You said you were too tired and too dizzy to take a shower when we came home at past midnight after I picked you up from a night out with your friends to celebrate one of your closest friend's birthday.

You said you'll just sleep on the couch because you don't want to sleep on our bed without showering. I helped you lie on the sofa and got a warm wet towel for you.

You were already sleeping when I returned probably from the exhaustion and the alcohol. I didn't mind. You needed a breather. You asked me for it and I willingly gave it to you.
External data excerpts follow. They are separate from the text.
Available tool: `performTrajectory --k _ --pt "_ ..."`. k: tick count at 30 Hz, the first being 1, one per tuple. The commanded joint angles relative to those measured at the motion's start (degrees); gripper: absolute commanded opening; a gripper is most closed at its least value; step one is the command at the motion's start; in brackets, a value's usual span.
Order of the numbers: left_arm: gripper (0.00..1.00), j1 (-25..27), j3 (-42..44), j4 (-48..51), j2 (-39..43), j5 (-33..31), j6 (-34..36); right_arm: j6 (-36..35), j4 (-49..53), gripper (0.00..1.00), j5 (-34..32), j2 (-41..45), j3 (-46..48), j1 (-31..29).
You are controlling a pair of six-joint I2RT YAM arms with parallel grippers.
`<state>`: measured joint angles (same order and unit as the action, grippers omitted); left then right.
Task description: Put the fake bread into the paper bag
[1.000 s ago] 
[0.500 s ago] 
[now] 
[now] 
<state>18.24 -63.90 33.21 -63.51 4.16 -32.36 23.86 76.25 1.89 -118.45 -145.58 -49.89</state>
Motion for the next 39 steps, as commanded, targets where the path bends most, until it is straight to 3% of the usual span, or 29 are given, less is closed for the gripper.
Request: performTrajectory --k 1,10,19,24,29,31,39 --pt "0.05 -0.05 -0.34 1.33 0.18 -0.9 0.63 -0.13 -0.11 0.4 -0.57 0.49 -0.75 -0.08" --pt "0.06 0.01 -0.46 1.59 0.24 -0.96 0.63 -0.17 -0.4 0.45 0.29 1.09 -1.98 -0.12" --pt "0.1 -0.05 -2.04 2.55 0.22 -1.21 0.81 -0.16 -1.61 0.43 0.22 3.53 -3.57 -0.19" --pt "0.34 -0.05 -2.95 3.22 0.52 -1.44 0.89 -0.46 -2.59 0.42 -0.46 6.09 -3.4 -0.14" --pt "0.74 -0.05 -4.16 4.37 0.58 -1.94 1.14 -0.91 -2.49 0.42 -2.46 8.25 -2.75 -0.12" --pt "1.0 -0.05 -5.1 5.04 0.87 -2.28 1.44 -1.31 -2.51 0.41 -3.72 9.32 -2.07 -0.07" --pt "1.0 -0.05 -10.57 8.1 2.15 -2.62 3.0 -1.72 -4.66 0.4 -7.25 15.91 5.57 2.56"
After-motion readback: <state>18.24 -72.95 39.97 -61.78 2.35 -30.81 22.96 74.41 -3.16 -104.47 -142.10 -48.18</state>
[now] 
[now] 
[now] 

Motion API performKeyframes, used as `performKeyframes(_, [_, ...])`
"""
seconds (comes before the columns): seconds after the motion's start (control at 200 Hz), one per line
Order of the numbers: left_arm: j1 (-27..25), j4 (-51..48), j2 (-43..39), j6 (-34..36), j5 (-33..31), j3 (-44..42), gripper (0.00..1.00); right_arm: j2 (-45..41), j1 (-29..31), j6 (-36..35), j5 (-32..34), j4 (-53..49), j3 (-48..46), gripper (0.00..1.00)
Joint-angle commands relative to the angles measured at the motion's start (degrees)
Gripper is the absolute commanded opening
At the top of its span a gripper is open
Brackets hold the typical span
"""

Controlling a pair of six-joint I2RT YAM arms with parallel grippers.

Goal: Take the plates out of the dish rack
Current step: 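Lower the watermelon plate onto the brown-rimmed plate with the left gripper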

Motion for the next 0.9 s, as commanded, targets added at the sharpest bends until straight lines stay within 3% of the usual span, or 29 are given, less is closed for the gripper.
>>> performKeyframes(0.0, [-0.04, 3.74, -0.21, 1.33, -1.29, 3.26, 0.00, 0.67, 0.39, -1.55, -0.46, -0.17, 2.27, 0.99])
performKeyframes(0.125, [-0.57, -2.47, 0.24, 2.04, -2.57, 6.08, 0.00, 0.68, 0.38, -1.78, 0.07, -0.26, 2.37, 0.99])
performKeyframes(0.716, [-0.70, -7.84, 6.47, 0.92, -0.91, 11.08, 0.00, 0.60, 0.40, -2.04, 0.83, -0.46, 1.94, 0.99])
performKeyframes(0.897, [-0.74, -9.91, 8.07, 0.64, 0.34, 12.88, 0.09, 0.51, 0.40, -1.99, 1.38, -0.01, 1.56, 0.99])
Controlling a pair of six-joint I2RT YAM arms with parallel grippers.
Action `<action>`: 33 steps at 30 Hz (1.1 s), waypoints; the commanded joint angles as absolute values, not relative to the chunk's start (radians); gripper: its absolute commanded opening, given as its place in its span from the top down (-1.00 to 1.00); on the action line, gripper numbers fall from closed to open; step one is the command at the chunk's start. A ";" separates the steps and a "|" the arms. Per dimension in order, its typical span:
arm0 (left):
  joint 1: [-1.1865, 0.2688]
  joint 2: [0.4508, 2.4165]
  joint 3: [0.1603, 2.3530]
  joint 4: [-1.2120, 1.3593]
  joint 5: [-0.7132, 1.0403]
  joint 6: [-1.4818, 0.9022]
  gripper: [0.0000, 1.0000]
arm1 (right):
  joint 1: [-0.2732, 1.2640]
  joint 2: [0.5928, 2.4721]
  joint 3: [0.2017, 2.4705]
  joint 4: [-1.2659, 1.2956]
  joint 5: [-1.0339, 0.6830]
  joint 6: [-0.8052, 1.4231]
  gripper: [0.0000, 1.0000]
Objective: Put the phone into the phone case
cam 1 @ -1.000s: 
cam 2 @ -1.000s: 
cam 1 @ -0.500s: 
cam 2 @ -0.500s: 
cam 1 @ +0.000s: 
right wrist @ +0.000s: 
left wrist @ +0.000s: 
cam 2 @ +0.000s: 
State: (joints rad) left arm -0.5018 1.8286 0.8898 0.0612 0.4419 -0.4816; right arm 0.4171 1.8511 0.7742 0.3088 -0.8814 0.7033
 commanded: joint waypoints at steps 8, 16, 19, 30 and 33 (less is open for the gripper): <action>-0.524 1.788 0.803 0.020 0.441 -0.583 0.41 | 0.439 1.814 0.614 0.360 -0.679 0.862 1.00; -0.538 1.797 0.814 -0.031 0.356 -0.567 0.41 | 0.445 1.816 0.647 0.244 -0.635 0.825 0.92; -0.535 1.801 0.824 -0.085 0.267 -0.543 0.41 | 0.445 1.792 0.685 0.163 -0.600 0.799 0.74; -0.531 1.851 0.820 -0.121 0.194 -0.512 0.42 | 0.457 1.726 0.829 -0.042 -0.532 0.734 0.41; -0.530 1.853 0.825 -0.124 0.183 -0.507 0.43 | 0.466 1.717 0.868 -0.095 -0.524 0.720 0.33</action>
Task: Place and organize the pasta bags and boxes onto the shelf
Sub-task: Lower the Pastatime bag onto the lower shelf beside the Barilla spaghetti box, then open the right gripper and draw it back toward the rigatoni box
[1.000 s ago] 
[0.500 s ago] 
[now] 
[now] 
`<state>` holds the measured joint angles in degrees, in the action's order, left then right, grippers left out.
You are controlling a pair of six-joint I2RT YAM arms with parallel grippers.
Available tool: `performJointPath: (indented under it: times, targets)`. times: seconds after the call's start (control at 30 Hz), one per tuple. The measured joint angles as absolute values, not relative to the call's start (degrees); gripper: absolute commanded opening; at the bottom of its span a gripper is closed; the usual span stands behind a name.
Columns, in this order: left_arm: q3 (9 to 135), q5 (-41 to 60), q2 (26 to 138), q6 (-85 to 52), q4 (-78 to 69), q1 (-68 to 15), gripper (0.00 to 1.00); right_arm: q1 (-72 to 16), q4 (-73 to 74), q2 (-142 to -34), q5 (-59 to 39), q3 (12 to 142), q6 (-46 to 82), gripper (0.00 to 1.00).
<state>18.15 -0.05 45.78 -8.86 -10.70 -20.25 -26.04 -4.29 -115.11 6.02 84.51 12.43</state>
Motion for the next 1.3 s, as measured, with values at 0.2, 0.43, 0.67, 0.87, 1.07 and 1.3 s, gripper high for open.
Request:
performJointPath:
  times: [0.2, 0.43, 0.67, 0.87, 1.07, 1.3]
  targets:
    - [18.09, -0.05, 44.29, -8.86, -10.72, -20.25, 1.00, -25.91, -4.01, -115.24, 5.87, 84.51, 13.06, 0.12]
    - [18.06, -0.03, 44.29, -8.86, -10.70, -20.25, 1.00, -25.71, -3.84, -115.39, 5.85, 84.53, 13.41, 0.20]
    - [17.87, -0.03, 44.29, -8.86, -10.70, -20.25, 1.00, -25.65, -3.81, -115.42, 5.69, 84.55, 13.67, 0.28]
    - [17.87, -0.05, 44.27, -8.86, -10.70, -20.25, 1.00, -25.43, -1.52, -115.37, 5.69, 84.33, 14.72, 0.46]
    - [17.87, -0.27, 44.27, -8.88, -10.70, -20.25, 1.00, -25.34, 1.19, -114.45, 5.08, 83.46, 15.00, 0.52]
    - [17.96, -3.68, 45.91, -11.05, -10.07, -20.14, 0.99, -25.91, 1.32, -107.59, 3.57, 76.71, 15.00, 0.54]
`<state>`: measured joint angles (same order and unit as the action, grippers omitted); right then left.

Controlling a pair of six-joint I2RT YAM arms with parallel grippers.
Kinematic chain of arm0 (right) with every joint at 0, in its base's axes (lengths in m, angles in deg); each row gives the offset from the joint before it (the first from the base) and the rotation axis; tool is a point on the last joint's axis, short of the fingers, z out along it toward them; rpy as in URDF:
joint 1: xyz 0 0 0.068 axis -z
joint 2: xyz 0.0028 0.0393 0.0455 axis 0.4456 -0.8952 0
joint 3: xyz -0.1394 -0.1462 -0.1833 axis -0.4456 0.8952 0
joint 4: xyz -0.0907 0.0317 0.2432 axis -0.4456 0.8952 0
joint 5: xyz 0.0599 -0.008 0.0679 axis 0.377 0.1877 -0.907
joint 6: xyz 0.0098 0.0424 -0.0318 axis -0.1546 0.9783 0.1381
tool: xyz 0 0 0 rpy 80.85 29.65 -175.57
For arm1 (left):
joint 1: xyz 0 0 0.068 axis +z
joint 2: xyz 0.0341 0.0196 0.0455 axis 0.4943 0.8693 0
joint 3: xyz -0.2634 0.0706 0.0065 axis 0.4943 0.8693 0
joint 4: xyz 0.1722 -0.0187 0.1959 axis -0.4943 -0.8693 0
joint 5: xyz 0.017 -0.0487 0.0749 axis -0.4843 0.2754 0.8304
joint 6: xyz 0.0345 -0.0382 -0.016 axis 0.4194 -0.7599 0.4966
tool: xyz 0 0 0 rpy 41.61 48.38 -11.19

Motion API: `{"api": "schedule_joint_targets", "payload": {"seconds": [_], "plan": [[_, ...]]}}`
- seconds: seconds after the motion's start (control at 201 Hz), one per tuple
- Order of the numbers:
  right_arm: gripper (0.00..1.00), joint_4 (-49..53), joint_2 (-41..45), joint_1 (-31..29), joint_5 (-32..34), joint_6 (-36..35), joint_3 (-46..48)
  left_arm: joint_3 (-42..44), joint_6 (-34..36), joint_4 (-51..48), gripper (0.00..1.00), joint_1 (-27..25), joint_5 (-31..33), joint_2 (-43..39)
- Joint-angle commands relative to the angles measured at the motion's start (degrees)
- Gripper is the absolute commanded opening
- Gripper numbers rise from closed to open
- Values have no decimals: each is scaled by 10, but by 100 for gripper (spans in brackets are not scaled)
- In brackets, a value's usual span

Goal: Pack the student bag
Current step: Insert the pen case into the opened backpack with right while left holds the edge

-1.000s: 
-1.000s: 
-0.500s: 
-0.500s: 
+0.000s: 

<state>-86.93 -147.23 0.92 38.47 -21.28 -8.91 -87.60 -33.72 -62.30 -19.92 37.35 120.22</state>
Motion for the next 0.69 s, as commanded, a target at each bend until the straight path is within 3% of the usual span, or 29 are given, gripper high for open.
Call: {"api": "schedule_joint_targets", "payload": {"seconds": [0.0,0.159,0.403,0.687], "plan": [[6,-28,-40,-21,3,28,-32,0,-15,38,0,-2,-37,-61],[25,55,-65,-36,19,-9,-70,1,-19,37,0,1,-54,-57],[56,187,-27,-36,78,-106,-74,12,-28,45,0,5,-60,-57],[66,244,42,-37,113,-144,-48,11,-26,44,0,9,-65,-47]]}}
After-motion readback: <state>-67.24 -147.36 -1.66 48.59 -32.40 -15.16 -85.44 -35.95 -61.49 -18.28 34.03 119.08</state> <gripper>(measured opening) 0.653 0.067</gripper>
That was all I can do for you to support you and be there for you. I wanted to do more but I couldn't.

I started wiping your forehead and your cheeks. Your face registered a little frown and you grumbled a complaint but I continued.

Then I recalled a conversation we had yesterday before leaving for work.

We were having breakfast. You spent the whole time staring at me and just smiling. I asked you what was on your mind and what you said made my heart both soar and ache at the same time.

"Wala lang. Ang swerte ko pa din talaga. Kasi sa lahat ng kaguluhan sa mundo, sa lahat ng nagdududa, nagagalit, at kumukundena sa akin, meron akong isang Richard Faulkerson Jr. Lagi kong kasama, lagi kong kakampi, laging nagmamahal." You smiled but I saw the tears that trickled down your cheeks that you quickly brushed away. "Basta nandiyan ka, okay ako. Masaya ako." You reached for my hand and held it as firmly as your gaze held my eyes. "Mahal na mahal kita."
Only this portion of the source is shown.